Gracioso em seus movimentos e notado por sua inteligência, o gato é, hoje,
um dos animais de estimação mais queridos do mundo. Em alguns países, é mais
admirado do que o cachorro. Estima-se que nos Estados Unidos e na Europa se
criem mais gatos do que cães, em uma proporção de cerca de 30 gatos para cada
ser humano, incluindo os ferais - gatos de áreas rurais e urbanas sem donos
fixos.

Mas não é apenas a sociedade urbana atual que se identifica e se rende aos
encantos dos carnívoros mais numerosos do mundo. Esses felinos se tornaram
objeto de apreciação e conquistaram o afeto de célebres poetas e escritores,
como Charles Baudelaire, Bernard Shaw, Mark Twain e Victor Hugo, e de
civilizações antigas, como a egípcia, fenícia e romana, em razão da sua
habilidade de caçar ratos. No século XI, por exemplo, esses felinos foram a
arma mais eficaz contra os roedores transmissores da peste bubônica.

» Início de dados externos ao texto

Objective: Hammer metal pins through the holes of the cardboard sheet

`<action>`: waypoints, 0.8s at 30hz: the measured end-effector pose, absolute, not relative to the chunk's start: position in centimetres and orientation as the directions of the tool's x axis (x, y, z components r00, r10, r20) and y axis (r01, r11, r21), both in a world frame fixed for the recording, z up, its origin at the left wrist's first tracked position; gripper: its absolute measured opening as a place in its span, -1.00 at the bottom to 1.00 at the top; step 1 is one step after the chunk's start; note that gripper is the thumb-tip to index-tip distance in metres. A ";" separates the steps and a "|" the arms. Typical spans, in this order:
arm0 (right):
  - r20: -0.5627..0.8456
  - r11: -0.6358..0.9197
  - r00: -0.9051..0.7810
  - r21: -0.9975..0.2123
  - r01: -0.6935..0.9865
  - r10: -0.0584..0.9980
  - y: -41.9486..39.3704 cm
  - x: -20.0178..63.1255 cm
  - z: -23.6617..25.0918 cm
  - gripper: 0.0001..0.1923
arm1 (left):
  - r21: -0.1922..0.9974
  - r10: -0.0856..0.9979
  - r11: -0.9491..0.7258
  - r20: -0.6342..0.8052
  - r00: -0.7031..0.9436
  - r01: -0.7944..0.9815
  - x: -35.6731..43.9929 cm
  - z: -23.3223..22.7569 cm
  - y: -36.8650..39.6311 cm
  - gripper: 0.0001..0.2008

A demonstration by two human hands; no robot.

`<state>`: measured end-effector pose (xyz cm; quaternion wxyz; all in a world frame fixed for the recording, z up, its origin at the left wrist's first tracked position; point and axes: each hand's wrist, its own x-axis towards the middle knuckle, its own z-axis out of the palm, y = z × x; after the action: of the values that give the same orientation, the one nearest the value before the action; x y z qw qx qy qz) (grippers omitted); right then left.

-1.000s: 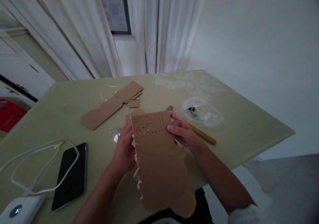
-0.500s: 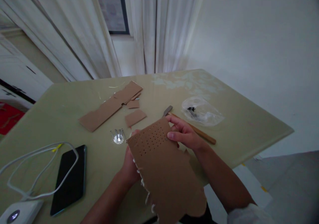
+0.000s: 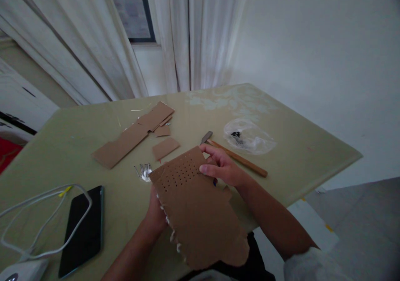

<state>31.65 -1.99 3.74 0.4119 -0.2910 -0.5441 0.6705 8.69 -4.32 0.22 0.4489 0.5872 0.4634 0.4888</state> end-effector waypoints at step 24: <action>0.136 0.118 -0.360 -0.990 -0.071 0.923 -2.7 30.8 4.2 -0.56 | 0.443 0.523 -0.792 0.847 0.094 0.419 9.6 3.2 -5.4 -0.82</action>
<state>30.84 -2.67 4.21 0.4419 -0.3531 -0.6033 0.5622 9.62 -5.41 3.21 0.0437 0.7383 0.3192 0.5926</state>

Aparentemente, a domesticação dos felinos ainda está em curso, mas segundo
Alberts, pode-se dizer que o processo começou há cerca de seis mil anos, no
Egito Antigo, onde os gatos eram adorados como divindades. A deusa Bast, por
exemplo, que representava o Sol e significava fertilidade, era retratada com
a cabeça de um gato. "Quando os gatos morriam, eram mumificados e seus donos
raspavam as sobrancelhas em sinal de luto", explica Alberts. Estátuas,
desenhos e pinturas em tumbas revelam que os gatos da raça Abissínio - com
pelo curto, corpo esguio e pernas longas - são os mais semelhantes aos
daquela época.

Muitos pesquisadores consideram o gato domesticado egípcio o ancestral da
maioria das raças conhecidas atualmente. Segundo o pesquisador da Unesp,
embora fosse proibida a saída dos gatos do Egito, os fenícios e os romanos
levaram o felino domesticado para a Europa. Depois de dominar o Egito e
adotar o culto à deusa Bast, a civilização romana passou a considerar o gato
símbolo de liberdade, transformando-o em mascote dos exércitos que invadiram
países como a Inglaterra. "Os gatos ingleses são, portanto, descendentes dos
egípcios e de gatos selvagens locais que foram domesticados, o que é regra
em diversos países", acentua Alberts. Há, no entanto, exceções como o
Brasil, onde os gatos domésticos descendem somente daqueles trazidos pelos
colonizadores europeus, o que significa que o gato brasileiro tem como
ancestral o egípcio.

Na Idade Média, os gatos deixaram de ser admirados e passaram a sofrer
perseguição da Igreja Católica. "Para acabar com a resistência dos celtas ao
catolicismo, a Igreja pregou que os sacerdotes druidas eram bruxos. Como
viviam isolados, mas rodeados de gatos, estes foram associados ao demônio e
à má sorte", conta o professor. Os gatos, principalmente os pretos, eram
perseguidos, capturados e jogados à fogueira, o que ocorreu também entre os
povos germânicos, adoradores da deusa Freya, considerada uma divindade pagã.
O culto a Freya foi considerado heresia e associado à adoração de maus
espíritos. "Imagens da deusa foram destruídas, mulheres que tinham gatos
eram queimadas e os animais, enforcados."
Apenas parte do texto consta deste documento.